WHAT NEEDS TO BE DONE
For the string "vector", state how many lines of the data hold it. Give nothing besides the number.
------
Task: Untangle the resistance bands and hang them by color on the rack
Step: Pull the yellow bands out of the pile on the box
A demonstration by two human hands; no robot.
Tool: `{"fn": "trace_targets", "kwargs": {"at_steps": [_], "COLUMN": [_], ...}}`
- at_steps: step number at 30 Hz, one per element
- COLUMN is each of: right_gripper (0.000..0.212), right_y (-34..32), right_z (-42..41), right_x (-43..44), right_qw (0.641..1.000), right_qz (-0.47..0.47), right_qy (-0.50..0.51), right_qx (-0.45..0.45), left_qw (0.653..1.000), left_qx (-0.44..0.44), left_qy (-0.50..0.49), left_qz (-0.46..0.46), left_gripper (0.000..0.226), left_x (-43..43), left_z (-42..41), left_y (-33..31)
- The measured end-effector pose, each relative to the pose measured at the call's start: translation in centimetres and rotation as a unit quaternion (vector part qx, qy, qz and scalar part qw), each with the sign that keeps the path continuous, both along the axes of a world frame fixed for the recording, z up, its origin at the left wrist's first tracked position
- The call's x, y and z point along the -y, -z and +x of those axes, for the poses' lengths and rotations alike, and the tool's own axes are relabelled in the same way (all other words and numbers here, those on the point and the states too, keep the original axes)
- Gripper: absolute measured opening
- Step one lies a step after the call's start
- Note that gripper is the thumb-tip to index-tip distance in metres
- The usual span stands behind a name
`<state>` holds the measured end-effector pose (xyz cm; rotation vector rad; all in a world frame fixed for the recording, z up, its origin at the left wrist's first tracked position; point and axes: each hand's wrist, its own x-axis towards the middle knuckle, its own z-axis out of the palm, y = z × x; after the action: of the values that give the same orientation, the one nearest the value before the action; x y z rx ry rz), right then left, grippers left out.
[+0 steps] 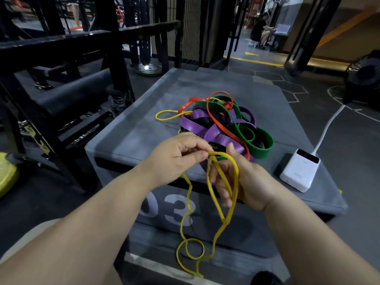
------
SOLUTION TO THIS PROBLEM
2